En affirmant que cette protection s’applique « quel que soit l’endroit », la Cour de cassation consacre une interprétation extensive du droit au secret des sources. Celui-ci ne saurait, selon elle, être conditionné au lieu d’exercice du métier, alors même que les pratiques journalistiques se sont profondément transformées. Cette décision était attendue par les organisations professionnelles, dans un contexte de recomposition des conditions de travail avec la venue du télétravail, le recours accru aux entretiens hors des rédactions et la multiplication des échanges dans des espaces publics.
Une décision inédite en phase avec l’évolution du métier
L’arrêt trouve son origine dans l’interpellation, fin 2024, du journaliste Philippe Miller, collaborateur du site Warning Trading, spécialisé dans l’information sur les arnaques financières. Ce dernier avait été arrêté dans un restaurant parisien, alors qu’il rencontrait une femme soupçonnée d’être sa source. Les enquêteurs la soupçonnaient d’avoir soustrait des données au cabinet Ziegler, où elle avait effectué un stage. En conflit avec le média, le cabinet a depuis obtenu sa condamnation pour dénigrement devant le tribunal de commerce.
Au cours de l’intervention, les notes du journaliste, son ordinateur portable et son téléphone avaient été saisis par les forces de l’ordre. Placé en garde à vue, il avait été relâché sans poursuites, tandis que la jeune femme était mise en examen. Contestant la légalité de ces saisies, Philippe Miller avait engagé une procédure pour en obtenir la restitution.
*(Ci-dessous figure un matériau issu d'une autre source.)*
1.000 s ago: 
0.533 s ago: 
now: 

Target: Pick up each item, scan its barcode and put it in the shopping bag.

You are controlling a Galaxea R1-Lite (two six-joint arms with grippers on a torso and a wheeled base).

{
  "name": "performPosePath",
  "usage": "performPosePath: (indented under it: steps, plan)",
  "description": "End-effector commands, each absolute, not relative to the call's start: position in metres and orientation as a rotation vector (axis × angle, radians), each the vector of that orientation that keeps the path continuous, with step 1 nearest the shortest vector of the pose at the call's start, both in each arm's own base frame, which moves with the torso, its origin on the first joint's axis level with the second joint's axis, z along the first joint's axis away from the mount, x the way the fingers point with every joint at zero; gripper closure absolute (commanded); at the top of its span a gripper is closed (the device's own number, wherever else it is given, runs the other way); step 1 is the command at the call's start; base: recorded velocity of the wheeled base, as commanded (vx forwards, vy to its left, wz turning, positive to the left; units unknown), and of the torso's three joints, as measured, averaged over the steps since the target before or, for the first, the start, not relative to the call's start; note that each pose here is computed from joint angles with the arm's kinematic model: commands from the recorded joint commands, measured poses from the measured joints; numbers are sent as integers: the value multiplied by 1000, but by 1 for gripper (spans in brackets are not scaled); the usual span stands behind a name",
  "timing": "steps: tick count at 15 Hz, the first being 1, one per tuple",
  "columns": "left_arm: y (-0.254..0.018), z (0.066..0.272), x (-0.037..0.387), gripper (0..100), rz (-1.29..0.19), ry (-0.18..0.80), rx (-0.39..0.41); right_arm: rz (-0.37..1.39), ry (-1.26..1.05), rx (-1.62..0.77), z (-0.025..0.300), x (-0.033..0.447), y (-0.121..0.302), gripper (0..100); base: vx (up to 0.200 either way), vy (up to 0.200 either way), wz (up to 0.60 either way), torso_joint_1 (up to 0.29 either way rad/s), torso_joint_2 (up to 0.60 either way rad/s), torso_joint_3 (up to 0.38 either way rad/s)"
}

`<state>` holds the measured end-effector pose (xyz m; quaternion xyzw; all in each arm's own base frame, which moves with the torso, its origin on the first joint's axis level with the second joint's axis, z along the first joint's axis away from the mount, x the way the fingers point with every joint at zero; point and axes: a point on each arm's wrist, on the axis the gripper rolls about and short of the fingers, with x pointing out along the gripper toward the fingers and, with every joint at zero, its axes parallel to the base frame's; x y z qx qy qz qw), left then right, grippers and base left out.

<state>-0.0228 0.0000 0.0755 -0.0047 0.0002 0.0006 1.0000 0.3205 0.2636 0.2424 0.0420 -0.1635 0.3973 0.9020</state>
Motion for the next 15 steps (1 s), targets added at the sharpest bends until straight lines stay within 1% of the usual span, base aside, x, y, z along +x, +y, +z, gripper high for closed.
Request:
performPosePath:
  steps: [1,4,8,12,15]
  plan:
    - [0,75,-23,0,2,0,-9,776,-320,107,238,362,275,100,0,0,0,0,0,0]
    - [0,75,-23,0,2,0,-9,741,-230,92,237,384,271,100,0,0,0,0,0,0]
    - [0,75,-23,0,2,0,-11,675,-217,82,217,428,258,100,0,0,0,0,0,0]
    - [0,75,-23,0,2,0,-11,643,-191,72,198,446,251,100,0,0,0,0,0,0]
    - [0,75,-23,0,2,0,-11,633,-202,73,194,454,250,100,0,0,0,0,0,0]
La question, qualifiée « d’inédite » lors de l’audience publique de janvier, a conduit la Cour de cassation à préciser la portée des garanties accordées aux journalistes.
Dans son raisonnement, la juridiction souligne que l’interprétation du code de procédure pénale doit être « compatible avec les exigences formulées par la Cour européenne des droits de l’homme ». Elle en déduit que le journaliste doit pouvoir s’opposer à la saisie de ses supports dès lors qu’il invoque un risque d’atteinte au secret de ses sources, indépendamment du lieu où intervient la mesure. La protection des sources n’est toutefois pas absolue, celle-ci pouvant être levée par un juge, notamment lorsqu’un impératif prépondérant d’intérêt public le justifie. Les avocats du journaliste ont salué « une très grande victoire » pour la profession, estimant que la décision ouvre de nouvelles possibilités de contestation des perquisitions visant des journalistes. Les organisations de défense de la liberté de la presse, dont Reporters sans frontières et le Syndicat national des journalistes, y voient une «avancée majeure pour un garde-fou fondamental à tout exercice journalistique », tout en appelant à une évolution du cadre législatif. Elles plaident pour une réforme de la loi de 2010, jugée insuffisamment protectrice.
Ces préoccupations ont été ravivées par plusieurs affaires récentes, notamment celle du média Disclose. Si la journaliste d’investigation Ariane Lavrilleux a bénéficié d’un non-lieu, la procédure visant sa source présumée se poursuit.